Test Amesa okazał się również przydatny do wykrywania toksycznego lub antymutagennego działania naturalnych związków, które są często stosowane w medycynie alternatywnej.
Badania metabolizmu genotoksycznego
Jedną ze słabości testu Amesa był brak aktywacji metabolicznej związków genotoksycznych. Jednakże problem ten został rozwiązany przez dodanie homogenatów wątroby indukowanych przez CYP przygotowane z gryzoni.
CYP jest hemoproteiną związaną z metabolizmem różnych substancji. Ta modyfikacja dodała nowe możliwości do testu Amesa. Na przykład oceniano kilka induktorów CYP, które wykazały, że enzymy te są indukowane przez różne typy związków.
Ocena mutagenów w płynach biologicznych
Testy te wykorzystują próbki moczu, osocza i surowicy. Mogą być przydatne do oceny tworzenia związków N-nitrozowych in vivo z leków aminowych.
Mogą być również przydatne w badaniach epidemiologicznych populacji ludzkich narażonych na mutageny zawodowe, nawyki palenia i narażenie na zanieczyszczenia środowiska.
Testy te wykazały na przykład, że pracownicy narażeni na produkty odpadowe mają wyższy poziom mutagenów moczowych niż ci, którzy pracowali w zakładach uzdatniania wody.
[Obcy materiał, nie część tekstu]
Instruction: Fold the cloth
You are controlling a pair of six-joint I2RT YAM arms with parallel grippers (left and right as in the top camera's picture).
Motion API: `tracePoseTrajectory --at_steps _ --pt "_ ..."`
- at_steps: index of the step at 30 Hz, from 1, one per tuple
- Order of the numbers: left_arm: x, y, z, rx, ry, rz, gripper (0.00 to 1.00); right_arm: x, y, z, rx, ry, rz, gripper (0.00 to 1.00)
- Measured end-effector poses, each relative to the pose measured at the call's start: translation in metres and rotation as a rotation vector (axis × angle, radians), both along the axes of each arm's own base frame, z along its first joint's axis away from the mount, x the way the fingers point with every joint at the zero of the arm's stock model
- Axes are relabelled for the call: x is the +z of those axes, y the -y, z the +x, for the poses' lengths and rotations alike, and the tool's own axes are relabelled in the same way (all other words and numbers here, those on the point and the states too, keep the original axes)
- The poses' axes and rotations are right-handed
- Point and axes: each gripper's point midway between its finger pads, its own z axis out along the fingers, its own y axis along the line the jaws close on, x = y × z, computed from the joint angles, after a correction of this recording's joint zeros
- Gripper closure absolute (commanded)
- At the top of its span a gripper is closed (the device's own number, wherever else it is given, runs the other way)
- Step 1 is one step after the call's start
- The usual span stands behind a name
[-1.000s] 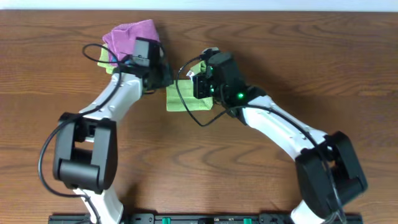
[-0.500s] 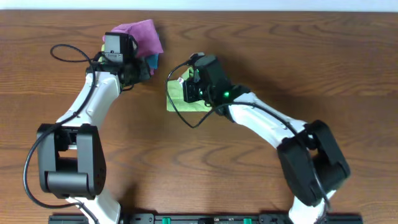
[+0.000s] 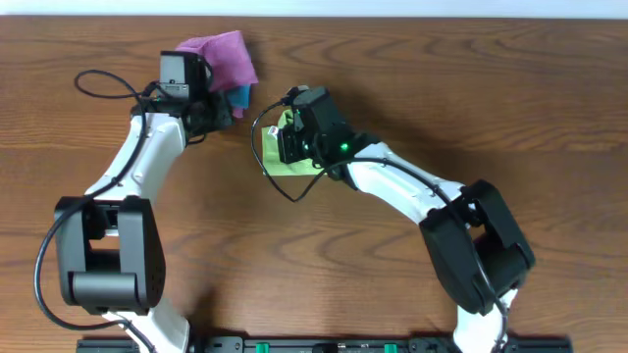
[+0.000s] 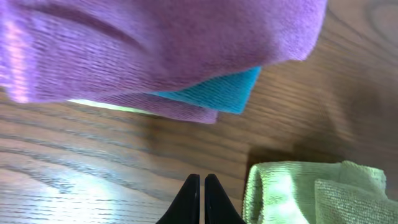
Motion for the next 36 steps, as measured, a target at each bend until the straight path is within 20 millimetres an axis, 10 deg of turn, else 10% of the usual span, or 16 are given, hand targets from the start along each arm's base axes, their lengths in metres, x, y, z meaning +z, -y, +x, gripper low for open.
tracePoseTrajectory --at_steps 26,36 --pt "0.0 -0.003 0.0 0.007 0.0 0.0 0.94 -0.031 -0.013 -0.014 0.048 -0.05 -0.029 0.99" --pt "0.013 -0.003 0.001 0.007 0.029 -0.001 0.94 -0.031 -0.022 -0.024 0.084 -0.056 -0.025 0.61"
Służyło również do wykazania, że użycie rękawic zmniejsza stężenia mutagenów u pracowników odlewni narażonych na aromatyczne związki wielopierścieniowe.
Badania mutagenów w moczu są również cennym narzędziem do oceny antymutagennej, ponieważ na przykład ten test wykazał, że podawanie witaminy C hamuje tworzenie związków N-nitrozowych.
Służyło również do wykazania, że spożywanie zielonej herbaty przez miesiąc zmniejsza stężenie mutagenów w moczu.